We discussed the content of his talk in a group of writer friends, and agreed that it would be hard to know what issues he was addressing that were specific to the people in his stewardship, what the tone of his delivery communicated that we can’t confine to the written word, and what a listening congregant might have heard. We discussed the experience of Oliver, as he was corrected in how he should interact with those he led.
Behold, I say unto thee, Oliver, that it shall be given unto thee that thou shalt be heard by the church in all things whatsoever thou shalt teach them by the Comforter, concerning the revelations and commandments which I have given. …
And if thou art led at any time by the Comforter to speak or teach, or at all times by the way of commandment unto the church, thou mayest do it.

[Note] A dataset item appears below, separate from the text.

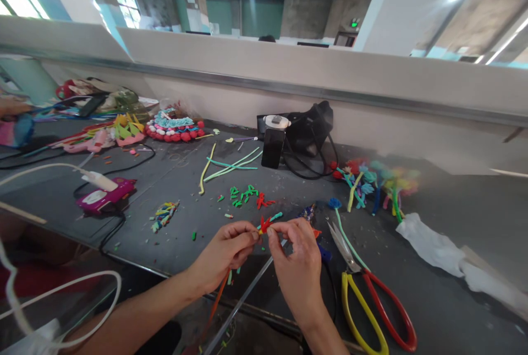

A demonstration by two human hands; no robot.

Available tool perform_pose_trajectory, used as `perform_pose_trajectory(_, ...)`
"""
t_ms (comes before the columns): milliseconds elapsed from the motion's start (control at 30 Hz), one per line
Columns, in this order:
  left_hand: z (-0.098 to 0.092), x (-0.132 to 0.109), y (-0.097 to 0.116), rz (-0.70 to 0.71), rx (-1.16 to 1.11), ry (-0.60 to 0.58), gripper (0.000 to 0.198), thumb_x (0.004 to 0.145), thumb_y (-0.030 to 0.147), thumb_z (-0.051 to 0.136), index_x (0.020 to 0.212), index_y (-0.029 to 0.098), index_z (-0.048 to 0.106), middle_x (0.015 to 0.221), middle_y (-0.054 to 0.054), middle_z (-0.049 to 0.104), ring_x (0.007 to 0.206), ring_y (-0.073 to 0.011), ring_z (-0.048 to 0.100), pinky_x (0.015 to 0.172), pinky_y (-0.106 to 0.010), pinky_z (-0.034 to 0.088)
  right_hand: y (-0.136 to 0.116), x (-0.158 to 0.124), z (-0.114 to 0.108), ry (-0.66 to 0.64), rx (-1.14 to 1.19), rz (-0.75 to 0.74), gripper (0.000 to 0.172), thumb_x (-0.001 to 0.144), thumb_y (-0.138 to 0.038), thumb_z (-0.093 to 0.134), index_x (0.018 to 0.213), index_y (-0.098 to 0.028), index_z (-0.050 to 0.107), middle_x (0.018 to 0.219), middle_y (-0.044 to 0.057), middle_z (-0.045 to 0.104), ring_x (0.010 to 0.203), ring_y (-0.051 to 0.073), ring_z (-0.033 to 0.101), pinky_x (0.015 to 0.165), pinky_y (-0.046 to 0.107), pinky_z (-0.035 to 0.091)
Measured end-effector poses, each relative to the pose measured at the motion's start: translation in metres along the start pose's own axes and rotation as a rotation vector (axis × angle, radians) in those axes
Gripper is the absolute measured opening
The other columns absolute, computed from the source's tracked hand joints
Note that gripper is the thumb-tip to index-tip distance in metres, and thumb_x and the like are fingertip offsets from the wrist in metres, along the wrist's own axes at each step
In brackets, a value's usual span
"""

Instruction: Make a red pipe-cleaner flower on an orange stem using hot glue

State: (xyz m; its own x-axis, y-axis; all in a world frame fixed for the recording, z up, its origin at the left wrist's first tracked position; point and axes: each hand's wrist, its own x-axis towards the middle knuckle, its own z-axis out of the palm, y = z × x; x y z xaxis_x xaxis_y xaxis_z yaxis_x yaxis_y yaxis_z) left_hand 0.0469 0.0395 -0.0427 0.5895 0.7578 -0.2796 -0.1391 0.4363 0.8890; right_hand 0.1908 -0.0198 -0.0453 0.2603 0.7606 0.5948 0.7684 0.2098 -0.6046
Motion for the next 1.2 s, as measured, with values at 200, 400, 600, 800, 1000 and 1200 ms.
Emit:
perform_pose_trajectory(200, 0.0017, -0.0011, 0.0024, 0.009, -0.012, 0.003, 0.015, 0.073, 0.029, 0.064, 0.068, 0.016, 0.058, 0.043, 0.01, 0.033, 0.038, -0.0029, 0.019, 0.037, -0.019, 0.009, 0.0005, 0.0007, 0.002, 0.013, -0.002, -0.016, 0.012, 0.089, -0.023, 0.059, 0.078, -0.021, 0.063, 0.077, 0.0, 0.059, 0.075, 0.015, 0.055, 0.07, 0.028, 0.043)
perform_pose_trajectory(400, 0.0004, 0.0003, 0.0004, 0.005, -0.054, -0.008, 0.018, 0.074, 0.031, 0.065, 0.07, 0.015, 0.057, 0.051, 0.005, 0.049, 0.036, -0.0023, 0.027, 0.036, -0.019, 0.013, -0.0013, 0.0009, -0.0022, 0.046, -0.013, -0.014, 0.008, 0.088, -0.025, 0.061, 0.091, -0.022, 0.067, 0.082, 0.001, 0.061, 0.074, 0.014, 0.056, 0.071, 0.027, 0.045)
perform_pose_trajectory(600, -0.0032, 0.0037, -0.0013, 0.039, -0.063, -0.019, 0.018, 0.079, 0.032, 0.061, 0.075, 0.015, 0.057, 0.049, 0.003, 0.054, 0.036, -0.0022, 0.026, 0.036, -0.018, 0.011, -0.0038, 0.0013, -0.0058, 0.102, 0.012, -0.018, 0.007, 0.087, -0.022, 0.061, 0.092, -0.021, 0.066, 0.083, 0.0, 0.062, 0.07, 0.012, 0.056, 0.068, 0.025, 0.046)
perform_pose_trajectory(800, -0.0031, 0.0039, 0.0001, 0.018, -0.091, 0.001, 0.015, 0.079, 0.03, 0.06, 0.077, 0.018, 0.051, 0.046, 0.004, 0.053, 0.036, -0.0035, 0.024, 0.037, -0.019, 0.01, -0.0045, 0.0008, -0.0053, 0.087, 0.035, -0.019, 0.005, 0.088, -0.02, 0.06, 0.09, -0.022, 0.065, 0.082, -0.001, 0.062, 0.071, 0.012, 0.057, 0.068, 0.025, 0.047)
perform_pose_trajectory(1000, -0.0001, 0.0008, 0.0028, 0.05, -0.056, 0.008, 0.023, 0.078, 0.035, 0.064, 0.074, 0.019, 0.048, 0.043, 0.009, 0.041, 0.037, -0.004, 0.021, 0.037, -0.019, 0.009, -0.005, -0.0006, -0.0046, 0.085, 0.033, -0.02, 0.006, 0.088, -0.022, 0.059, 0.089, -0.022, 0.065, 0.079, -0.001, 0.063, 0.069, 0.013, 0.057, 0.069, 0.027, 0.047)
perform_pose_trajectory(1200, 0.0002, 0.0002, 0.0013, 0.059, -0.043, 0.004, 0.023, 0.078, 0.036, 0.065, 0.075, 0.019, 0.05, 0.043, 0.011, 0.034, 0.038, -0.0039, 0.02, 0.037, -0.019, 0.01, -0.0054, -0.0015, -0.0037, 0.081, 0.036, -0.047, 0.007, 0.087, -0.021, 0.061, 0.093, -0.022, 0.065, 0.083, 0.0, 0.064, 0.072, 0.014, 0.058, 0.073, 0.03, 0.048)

But thou shalt not write by way of commandment, but by wisdom;
We remembered the counsel recently reiterated that General Authority addresses to local areas should not be recorded or transcribed and circulated, and Elder Oaks’ locally given statement along the lines of “I’d like to know whether I’m speaking to the stake or the whole world,” and agreed that there are differing circumstances that require specific approaches, and those specifics will be spoken, not written. We are too given to extrapolating generalities from specifics to have such broad access to all these written words.
Even after that conversation, I acted on an inspiration to share a comforting insight with someone by writing it instead of going to her and sharing it personally. In the quiet, hand-wringing hours after, I thought of all the different ways that communication could have gone had it been in person. I might have spoken part of my words instead of all. I might have realized that some wounds must bleed out before they can be bandaged. I might have been inspired with additional comforts. I would have known how it was received. All sorts of other things could have been communicated: love, peace, solidarity, strength. It occurred to me that the Holy Spirit seldom delivers well-crafted letters to me, but instead gives them to me lines at a time, and waits for me to ask for more, tailoring the message to my reactions as it unfolded.

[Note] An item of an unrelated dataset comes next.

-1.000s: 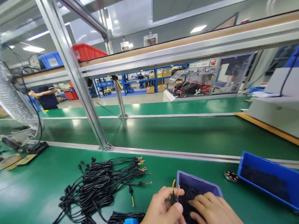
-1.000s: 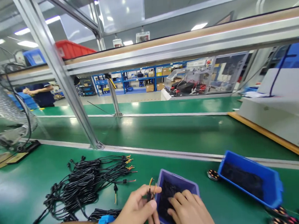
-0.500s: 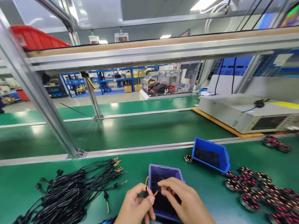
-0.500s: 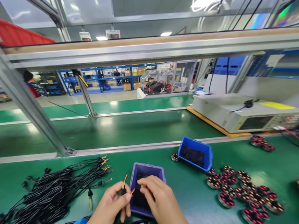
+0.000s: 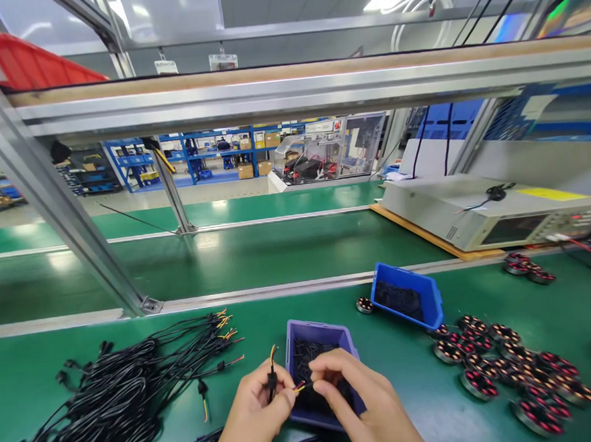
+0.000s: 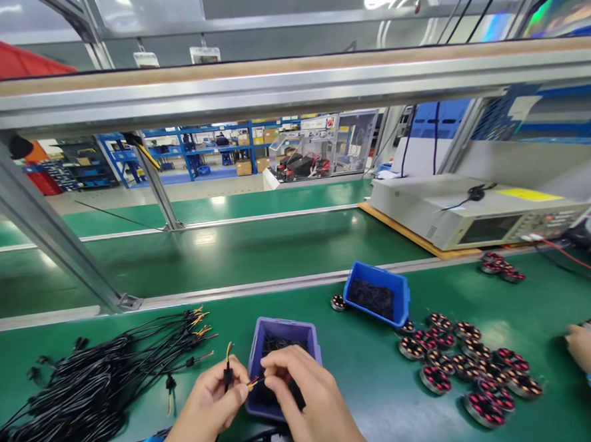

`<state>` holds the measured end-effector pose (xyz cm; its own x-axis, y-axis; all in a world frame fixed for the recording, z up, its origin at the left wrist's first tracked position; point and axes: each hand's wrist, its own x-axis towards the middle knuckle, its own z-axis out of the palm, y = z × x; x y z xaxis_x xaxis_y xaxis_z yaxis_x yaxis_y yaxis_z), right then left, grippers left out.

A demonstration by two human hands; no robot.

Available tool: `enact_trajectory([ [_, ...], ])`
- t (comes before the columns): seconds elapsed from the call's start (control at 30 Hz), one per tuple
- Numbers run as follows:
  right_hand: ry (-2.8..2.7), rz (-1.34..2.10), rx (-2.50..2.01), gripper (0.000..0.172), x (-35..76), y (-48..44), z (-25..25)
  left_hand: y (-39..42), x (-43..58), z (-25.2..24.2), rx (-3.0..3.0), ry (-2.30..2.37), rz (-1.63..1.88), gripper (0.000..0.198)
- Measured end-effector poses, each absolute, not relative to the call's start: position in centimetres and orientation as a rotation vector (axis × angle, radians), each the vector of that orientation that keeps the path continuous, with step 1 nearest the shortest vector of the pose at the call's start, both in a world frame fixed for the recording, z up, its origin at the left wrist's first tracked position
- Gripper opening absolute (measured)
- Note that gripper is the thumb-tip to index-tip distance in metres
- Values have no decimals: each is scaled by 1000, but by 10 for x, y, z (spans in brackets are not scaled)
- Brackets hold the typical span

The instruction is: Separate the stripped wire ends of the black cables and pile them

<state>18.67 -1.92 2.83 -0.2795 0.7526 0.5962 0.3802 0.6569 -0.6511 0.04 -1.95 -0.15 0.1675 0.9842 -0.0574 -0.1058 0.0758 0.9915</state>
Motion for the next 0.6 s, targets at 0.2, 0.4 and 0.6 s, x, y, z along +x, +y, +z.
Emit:
enact_trajectory([
  [0.2, -1920, 444, -876, 18, 185, -19, 32, -19, -1, -5, 1187, 1047, 1079, 13],
  [0.4, -1923, 434, -872, 16, 187, -19, 29, -18, -2, -6, 1196, 1049, 1065, 15],
  [0.6, -1949, 434, -872, 15, 186, -18, 29, -16, -3, -7, 1225, 1038, 1065, 23],
])
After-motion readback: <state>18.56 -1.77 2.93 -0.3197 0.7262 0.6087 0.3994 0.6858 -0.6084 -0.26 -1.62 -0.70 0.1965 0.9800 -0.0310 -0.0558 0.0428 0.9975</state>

Why would I expect to engage in healthy communication differently than God does?
Now I realize that it is the function of the Holy Spirit to structure revelation in the mind of the receiver. I might struggle and refine, feeling the need to polish my thoughts so that they most perfectly represent what is in my mind, but committing them to writing restricts how they can be used by other people’s minds. The Holy Spirit will take words and combine with that person’s own experience, perceptions, and needs to create a magic bullet. It is not our business to restrict the workings of the Holy Spirit, which is laid out quite nicely by John:
But the Comforter, which is the Holy Ghost, whom the Father will send in my name, he shall teach you all things, and bring all things to your remembrance, whatsoever I have said unto you.
When anyone speaks, people who listen by the Holy Spirit don’t just hear what they want to hear; they hear what God wants them to hear. They remember later, not from their notes but from their memory, what they need to know at that time. We are a culture that distrusts our gut, our memory, our changing perspectives. However, when we write, people must navigate our minds to find the truth for themselves, and it dances hazardously around priestcraft, where we set ourselves between that person and the Holy Spirit.
As an avid journaler, I am continually reminded of the changes in my perspective that occur over time as I reread old entries, and have tried to learn to write like Joseph — just the facts — and let myself interpret them at various times in my life according to the perspective of that time. It’s hard.
You can bet I sweat bullets writing this.
As a reader, you will have to navigate the shoals and undertows, rocks and open sea of my mind to find any kernel of meaning for yourself in these limited words. Still, I feel there is something there, some glimmer of an eternal truth, that perhaps you will see from your vantage point.
I’m exhausted. This morning’s thinking is certainly rewriting the way I use words.